In two areas I noted very poor performance:
- On the console, when the boot process gets to 'Advanced-Config' it appears to hang for minutes.
- In addition, post upgrade, the process of adding the server back into a HA cluster can take several minutes and often times out.
On the console you may see errors along the lines of:
- Error interacting with configuration file /etc/vmware/esx.conf: Failed attempting to lock file. Another process has locked the file for more than 10 seconds.
This is associated with process esx-config.xml -u on the upgrade process. In addition, you will see a lock file in the same directory as esx.conf.
In my situation the reason behind this was a corrupt esx.conf file which was approximately 25000 lines long and full of garbage resource pool indicators.
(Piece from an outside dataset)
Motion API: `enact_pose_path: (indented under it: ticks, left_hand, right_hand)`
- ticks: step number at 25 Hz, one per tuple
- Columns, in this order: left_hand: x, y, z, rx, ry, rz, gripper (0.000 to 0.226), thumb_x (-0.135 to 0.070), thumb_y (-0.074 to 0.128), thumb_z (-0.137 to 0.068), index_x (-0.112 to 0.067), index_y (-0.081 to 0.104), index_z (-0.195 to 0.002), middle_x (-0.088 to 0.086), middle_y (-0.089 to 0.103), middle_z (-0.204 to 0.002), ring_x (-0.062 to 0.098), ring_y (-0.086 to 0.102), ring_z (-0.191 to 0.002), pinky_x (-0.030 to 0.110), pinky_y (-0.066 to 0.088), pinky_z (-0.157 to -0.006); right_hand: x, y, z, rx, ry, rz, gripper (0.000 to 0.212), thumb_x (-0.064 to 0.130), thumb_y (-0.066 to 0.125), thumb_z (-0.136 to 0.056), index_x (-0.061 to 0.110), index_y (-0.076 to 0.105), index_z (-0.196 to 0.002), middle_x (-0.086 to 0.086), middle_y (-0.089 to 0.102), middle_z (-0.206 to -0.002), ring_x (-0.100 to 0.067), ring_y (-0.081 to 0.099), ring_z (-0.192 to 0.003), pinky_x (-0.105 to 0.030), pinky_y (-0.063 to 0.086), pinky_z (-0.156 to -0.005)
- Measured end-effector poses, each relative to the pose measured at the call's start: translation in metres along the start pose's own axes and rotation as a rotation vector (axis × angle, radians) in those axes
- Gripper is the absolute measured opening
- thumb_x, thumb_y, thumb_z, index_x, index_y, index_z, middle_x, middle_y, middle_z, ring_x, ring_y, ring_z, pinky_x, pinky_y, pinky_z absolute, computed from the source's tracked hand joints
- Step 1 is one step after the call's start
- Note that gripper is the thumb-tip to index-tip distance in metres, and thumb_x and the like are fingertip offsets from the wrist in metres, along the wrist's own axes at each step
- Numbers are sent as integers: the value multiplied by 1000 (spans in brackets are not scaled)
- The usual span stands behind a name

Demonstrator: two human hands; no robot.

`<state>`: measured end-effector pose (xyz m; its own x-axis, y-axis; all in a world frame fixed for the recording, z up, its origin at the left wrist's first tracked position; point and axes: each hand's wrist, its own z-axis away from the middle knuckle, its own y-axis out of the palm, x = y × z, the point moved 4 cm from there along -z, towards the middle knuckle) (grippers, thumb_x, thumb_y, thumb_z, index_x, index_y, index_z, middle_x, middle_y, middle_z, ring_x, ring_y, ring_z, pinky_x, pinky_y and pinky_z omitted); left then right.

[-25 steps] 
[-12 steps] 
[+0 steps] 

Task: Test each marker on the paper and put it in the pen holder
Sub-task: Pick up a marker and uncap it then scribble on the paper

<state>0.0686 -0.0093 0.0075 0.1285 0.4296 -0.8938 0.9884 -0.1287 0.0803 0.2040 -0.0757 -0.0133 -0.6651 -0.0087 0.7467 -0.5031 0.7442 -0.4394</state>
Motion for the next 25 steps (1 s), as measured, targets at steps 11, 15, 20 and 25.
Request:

Reviewing 'top' saw the hostd process running at 100% for the duration of the incident and errors logged to hostd.log for each incorrect resource pool:
- 2010-01-22 12:08:07.251 F66D16D0 warning 'HostsvcPlugin' Destroying unregistered VMkernel resource group 'host/user/pool0/pool4/pool7'
These errors were being corrected about once every 0.5 seconds as the esx.conf file was being parsed.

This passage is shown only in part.